Senator Statement Senator Jane Cordy March 5th, 2014
Hon. Jane Cordy: Honourable senators, no doubt you have heard of the tragic murder of Loretta Saunders, an Inuk woman and a student at Saint Mary's University whose body was found last week in New Brunswick.
My intentions were to write about Loretta, her life, her work and her death, until I read an article last week by Darryl Leroux, who was an adviser on Loretta's undergraduate thesis at Saint Mary's. I feel his words speak her truth much better than anything I could write and I would like to read some excerpts from his article "In Honour of Loretta:"
I woke up early this morning, unable to fall back asleep. As you may imagine, the past 10 days or so have been extremely difficult, for a number of reasons that I never could've predicted.
After hearing about Loretta's murder, I walked home, the loneliest walk of my life, braving onlookers who were no doubt puzzled at the tears streaming from my eyes and the sounds emanating from my body. I came home, lay in bed, and ignored all attempts to communicate with others for several hours. I couldn't move. I ended up speaking with a few friends and family members before falling asleep from exhaustion, my heart heavy with sorrow and my head aching.
I'm still in shock at the news, and especially of her final resting place. That image hurts beyond anything I could say in words.
And I refuse for that to be the last image I have of Loretta, given her remarkable spirit.
Even as I write this, as the tears wrack my body and the letters on my keyboard blur, none of this seems real.

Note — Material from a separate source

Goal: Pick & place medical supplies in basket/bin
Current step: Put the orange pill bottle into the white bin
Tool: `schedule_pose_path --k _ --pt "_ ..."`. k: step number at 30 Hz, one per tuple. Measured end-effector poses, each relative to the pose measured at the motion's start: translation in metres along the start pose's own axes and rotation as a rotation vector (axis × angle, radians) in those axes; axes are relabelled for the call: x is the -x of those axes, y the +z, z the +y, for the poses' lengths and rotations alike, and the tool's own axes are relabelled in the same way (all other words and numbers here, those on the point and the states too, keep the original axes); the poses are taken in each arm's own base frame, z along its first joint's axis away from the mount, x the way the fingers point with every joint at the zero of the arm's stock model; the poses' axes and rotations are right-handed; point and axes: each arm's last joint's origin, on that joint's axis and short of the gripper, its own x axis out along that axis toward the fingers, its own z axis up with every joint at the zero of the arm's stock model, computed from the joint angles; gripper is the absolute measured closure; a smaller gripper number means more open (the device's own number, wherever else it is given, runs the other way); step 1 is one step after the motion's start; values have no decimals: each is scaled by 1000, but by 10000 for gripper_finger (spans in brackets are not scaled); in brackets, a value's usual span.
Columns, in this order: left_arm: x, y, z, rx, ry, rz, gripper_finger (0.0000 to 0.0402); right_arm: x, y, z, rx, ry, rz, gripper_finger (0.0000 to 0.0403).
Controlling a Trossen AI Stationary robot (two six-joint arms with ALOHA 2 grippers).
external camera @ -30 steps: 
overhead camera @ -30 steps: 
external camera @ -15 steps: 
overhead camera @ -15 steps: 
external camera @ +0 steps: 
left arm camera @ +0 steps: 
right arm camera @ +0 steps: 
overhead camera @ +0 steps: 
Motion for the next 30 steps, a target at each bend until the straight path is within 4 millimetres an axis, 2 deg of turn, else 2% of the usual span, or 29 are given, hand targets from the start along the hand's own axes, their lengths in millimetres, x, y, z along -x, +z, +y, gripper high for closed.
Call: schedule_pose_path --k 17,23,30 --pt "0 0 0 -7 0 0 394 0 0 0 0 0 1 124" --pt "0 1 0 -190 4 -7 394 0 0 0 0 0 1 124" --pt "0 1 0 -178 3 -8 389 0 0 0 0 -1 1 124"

I was always so worried about Loretta. She presented all of the vulnerabilities to which indigenous women are prone, through no fault of her own. I reread her thesis proposal last night and was reminded of how deeply she was aware of being a product of a Canadian society intent on destroying and eliminating indigenous peoples. That last word, "eliminating," may seem extreme to some, but it is now so charged, so raw, so very real.... Elimination.
Lying in a ditch along the Trans-Canada Highway. I simply cannot get this image out of my mind....
It's our doing, which Loretta articulated so clearly in her writing — theft of land base, legalized segregation and racism, residential schools for several generations, continued dispossession = social chaos.
It is a recipe for disaster for indigenous peoples, and especially indigenous women. Who suffers most when access to land, to the ecological order at the basis of most indigenous societies, is limited, controlled, or outright eliminated? Is that not what's at the basis of a settler society like our own, eliminating indigenous peoples' relationship to the land (and/or their actual bodies), so that can we plunder it for our gain?...
Less than half of my second-year students have heard of residential schools, and among those who have, only a handful can imagine and articulate the impacts such a system would have had in their own communities. We are for the most part incapable of empathy.
Honourable senators, these are powerful words by Darryl Leroux. As parliamentarians, I believe that we have a responsibility to establish a national inquiry into missing and murdered indigenous women in Canada. As Cheryl Maloney, President of the Nova Scotia Native Women's Association said:
A National Inquiry will be an important step towards recognition of Aboriginal peoples place in Canada and reconciliation of all Canadians and Aboriginal peoples.
Honourable senators, the number of missing and murdered Aboriginal women in Canada is a tragedy.